Academic Credentials
  • Ph.D., University of Louisville, 2016
  • B.S., Biology, Baylor University, 2011
Licenses & Certifications
  • Life Cycle Assessment: Quantifying Environmental Impacts from Massachusetts Institute of Technology for Professional Education
  • Project Management Professional (PMP)

Dr. Prescott is an ecologist with expertise in evaluating the impacts of anthropogenic stressors such as climate change and habitat loss on biodiversity. She combines her ecological expertise with her Project Management Professional certification to provide clients with high quality, timely ecological solutions. She has experience integrating fieldwork with data science techniques to model complex systems. She has worked with a variety of environmental data including satellite imagery, climate data, and biodiversity surveys in both terrestrial and aquatic systems. In her current role, Dr. Prescott applies her ecological understanding of biodiversity to real-world scenarios including climate change, chemical contaminants, and regulatory compliance. She is particularly interested in how commercial trade and human uses of plants and wildlife affect biological populations. 
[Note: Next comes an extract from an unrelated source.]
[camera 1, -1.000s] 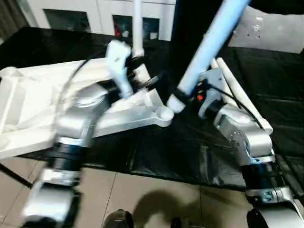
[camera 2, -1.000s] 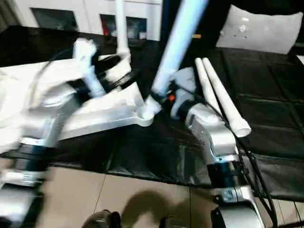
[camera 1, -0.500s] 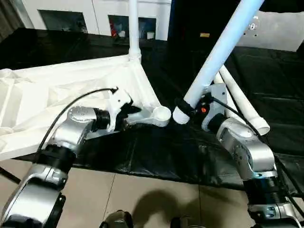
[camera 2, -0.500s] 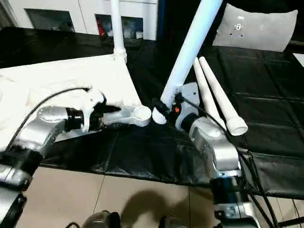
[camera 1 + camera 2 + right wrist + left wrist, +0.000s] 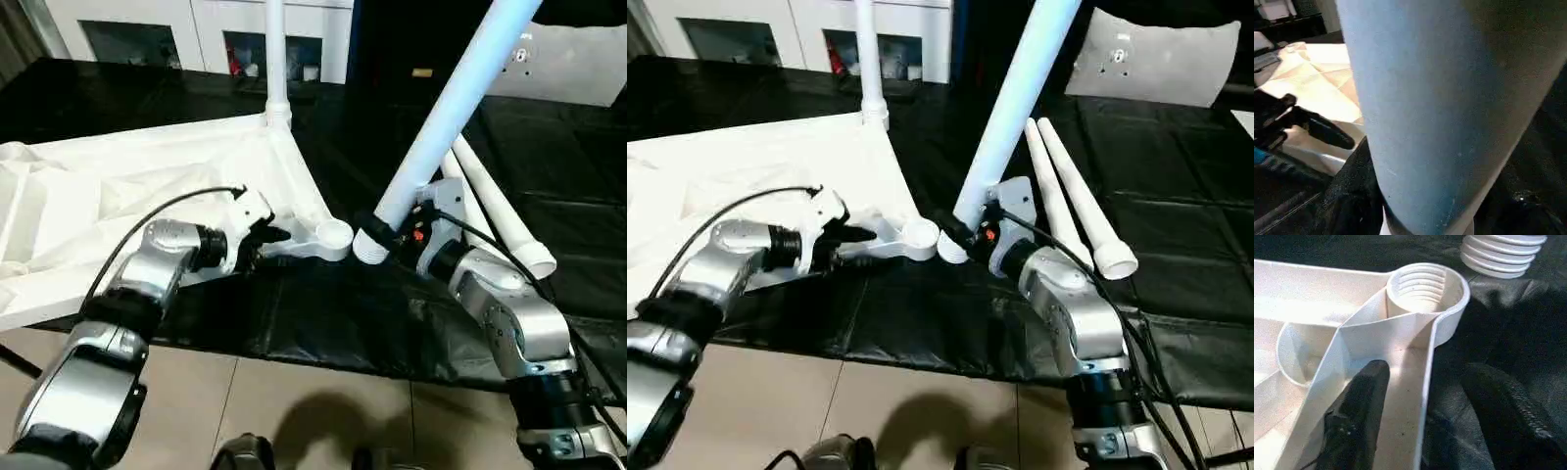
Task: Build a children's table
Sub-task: Pick table leg, then insert table leg to table base
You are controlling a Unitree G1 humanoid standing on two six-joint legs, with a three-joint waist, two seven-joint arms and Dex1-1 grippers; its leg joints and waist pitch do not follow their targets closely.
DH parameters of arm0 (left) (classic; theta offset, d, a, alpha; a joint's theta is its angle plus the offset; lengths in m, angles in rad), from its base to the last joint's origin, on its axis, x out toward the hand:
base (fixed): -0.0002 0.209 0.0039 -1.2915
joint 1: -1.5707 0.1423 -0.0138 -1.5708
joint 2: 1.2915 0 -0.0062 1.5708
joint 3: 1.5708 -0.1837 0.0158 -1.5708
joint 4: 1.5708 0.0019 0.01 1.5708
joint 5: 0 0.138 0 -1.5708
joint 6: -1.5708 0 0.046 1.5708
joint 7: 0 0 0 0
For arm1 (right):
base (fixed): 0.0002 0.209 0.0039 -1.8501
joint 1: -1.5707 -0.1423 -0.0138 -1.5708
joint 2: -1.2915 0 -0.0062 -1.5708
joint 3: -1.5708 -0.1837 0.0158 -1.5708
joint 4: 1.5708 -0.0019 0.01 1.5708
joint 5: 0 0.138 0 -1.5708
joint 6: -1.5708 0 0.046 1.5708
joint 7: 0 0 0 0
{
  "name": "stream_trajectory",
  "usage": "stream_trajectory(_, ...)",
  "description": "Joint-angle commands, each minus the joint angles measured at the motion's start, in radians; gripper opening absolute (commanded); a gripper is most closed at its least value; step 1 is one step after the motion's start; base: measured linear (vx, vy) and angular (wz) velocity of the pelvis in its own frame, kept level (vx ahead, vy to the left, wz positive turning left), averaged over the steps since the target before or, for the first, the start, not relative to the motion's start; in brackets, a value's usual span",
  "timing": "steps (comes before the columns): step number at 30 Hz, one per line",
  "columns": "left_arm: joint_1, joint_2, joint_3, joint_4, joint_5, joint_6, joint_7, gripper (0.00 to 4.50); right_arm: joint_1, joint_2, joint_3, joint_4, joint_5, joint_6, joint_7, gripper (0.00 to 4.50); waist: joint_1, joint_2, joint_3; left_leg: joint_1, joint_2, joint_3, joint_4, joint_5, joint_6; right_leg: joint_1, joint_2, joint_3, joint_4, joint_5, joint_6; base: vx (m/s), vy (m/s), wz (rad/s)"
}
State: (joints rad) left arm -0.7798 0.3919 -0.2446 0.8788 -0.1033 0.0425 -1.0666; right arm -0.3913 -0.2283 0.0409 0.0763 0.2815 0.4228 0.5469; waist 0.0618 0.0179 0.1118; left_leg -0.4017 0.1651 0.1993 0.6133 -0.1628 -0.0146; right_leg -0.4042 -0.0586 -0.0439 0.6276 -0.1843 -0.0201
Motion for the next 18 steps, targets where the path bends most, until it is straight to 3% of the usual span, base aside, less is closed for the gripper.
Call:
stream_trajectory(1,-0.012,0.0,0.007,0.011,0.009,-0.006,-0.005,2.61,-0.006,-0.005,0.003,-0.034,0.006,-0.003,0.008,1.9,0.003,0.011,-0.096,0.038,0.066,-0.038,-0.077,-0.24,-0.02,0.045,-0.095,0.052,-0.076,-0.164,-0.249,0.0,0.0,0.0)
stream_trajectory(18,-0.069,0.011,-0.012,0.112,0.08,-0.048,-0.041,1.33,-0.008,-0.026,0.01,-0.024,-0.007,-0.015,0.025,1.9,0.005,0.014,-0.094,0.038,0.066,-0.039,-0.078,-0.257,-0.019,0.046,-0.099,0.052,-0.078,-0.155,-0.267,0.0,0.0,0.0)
As a postdoctoral researcher, Dr. Prescott critically examined the accuracy of a risk assessment tool used by resource agencies to predict species distributions under various climate change scenarios, comparing the outputs of the tool to outputs she generated using machine learning methods. This research focused on freshwater species from a variety of taxonomic groups inhabiting different geographical areas of the world, including Asian clam, silver carp, rusty crayfish, Cuban tree frog, and water hyacinth. Her research concluded that method selection drastically impacts prediction accuracy, potentially resulting in misinformed policy decisions or resource allocation.

Dr. Prescott's dissertation research combined survey data with satellite imagery data to assess odonate (dragonfly and damselfly) diversity across an urban-rural landscape and to identify the environmental factors that influence community composition. Utilizing bird survey techniques to conduct the odonate surveys, her research implemented a novel approach to surveying dragonflies. Further, Dr. Prescott has leveraged satellite imagery data to identify important habitat corridors that maintain gene flow between wolf spider populations across an urban landscape. She has also modeled extinction risk in odonate species found throughout the United States by identifying ecological traits (e.g., geographic range size and length of flight period) that correlate with NatureServe's global conservation status.